At 5:44 a.m. on the morning of February 12, 2014, officials at the National Corvette Museum were alerted by the security company that motion detectors had triggered an alarm.
At 5:44 a.m. on the morning of February 12, 2014, officials at the National Corvette Museum in Bowling Green, Kentucky, were alerted by the museum’s security company that motion detectors had triggered an alarm within the Skydome, a cone-shaped structure that housed the Corvette Hall of Fame plaques as well as an array of historic Chevrolet sports cars.
Video captured by security cameras showed what had happened: In real-time footage that almost appeared to have been filmed in slow motion, a huge sinkhole had opened beneath the dome and had swallowed eight cars.
Fortunately, no people were in the building at that hour of the morning so no one was injured. But eight cars had all but disappeared into an abyss of rock and rubble.
The event was among the most disastrous ever to strike the classic car community, but the way the museum handled the situation stands as a text-book example of how to respond to such a situation, and became not only as a public-relations and fund-raising coup for the museum, but led to breakthroughs for scientists who study such geologic phenomena.
Where many organizations try to hide the extent of such an event, the National Corvette Museum was forthcoming about the situation from the start, and not only about the extent of the damage but about its plans — and changes to those plans — for retrieving the cars, for restoring the cars, and for repairing the damage beneath the dome.
Once the ground beneath the Skydome was stabilized, the work began to (a) find and (b) to extract the eight cars from their burials.
Within a month of the collapse, five of the cars not only had been recovered but were put back on display so museum visitors could see the damage for themselves.

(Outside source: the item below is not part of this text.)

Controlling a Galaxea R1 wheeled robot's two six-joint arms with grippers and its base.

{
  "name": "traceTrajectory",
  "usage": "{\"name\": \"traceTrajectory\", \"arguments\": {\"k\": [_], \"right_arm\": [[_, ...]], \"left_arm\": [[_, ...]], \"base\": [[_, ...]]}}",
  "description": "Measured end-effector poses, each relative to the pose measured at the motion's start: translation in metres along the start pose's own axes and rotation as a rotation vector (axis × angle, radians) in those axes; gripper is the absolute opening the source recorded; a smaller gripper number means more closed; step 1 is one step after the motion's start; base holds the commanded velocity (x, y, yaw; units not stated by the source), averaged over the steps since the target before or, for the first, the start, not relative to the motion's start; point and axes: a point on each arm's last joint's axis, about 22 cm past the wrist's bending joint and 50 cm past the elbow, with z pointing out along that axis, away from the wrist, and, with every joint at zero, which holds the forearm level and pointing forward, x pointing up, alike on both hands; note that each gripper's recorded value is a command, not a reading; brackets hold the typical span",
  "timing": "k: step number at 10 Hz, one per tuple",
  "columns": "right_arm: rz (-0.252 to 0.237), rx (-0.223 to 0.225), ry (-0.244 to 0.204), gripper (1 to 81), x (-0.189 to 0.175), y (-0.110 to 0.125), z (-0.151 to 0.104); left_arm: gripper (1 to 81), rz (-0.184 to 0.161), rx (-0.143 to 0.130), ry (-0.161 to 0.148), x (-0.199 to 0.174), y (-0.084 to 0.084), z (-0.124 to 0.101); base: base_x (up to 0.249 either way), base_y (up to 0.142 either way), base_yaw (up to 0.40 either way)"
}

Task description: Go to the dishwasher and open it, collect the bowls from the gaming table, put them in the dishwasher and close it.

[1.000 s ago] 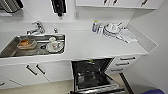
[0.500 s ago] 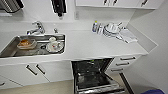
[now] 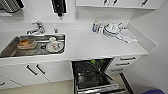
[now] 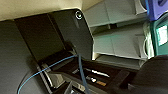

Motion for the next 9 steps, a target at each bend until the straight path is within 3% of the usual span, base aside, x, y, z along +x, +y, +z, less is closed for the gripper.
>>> {"name": "traceTrajectory", "arguments": {"k": [2,3,6,9], "right_arm": [[-0.004,-0.037,0.009,1.0,0.022,0.012,-0.02],[0.005,-0.044,-0.01,1.0,0.016,0.014,-0.02],[0.008,-0.041,-0.021,1.0,0.013,0.012,-0.018],[-0.04,-0.013,0.002,1.0,0.06,-0.009,-0.008]], "left_arm": [[81.1,-0.024,0.004,0.005,-0.014,-0.022,0.008],[81.1,-0.051,0.006,0.01,-0.021,-0.036,0.008],[81.1,-0.149,0.035,0.024,-0.059,-0.105,-0.001],[81.1,-0.215,0.068,0.047,-0.094,-0.158,-0.015]], "base": [[0.0,0.0,0.0],[0.0,0.0,0.0],[0.0,0.0,0.0],[0.0,0.0,0.0]]}}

By early April, all eight cars were back above ground and were being accessed for whether they could be restored.
Plans also were being made to restore the Skydome floor and its subterranean support, but so many people were coming to museum – which actually set up a viewing area within the ‘dome so visitors could see the sinkhole – that it was decided to delay those repairs until after the museum’s 20th anniversary celebration in the fall of 2014.
From the morning of the sinkhole’s appearance, scientists from nearby Western Kentucky University had been involved in the entire process, and they were able to go into and to explore the extent of the sinkhole, and in doing so were able to prove the viability of new equipment and technologies they had developed, equipment and technologies that can discover such gaps beneath the ground before they open and cause damage.
Several of the cars are being restored. Others will remain in the damaged condition as when they were retrieved. The repair work within the Skydome is scheduled to be completed in the summer of 2015.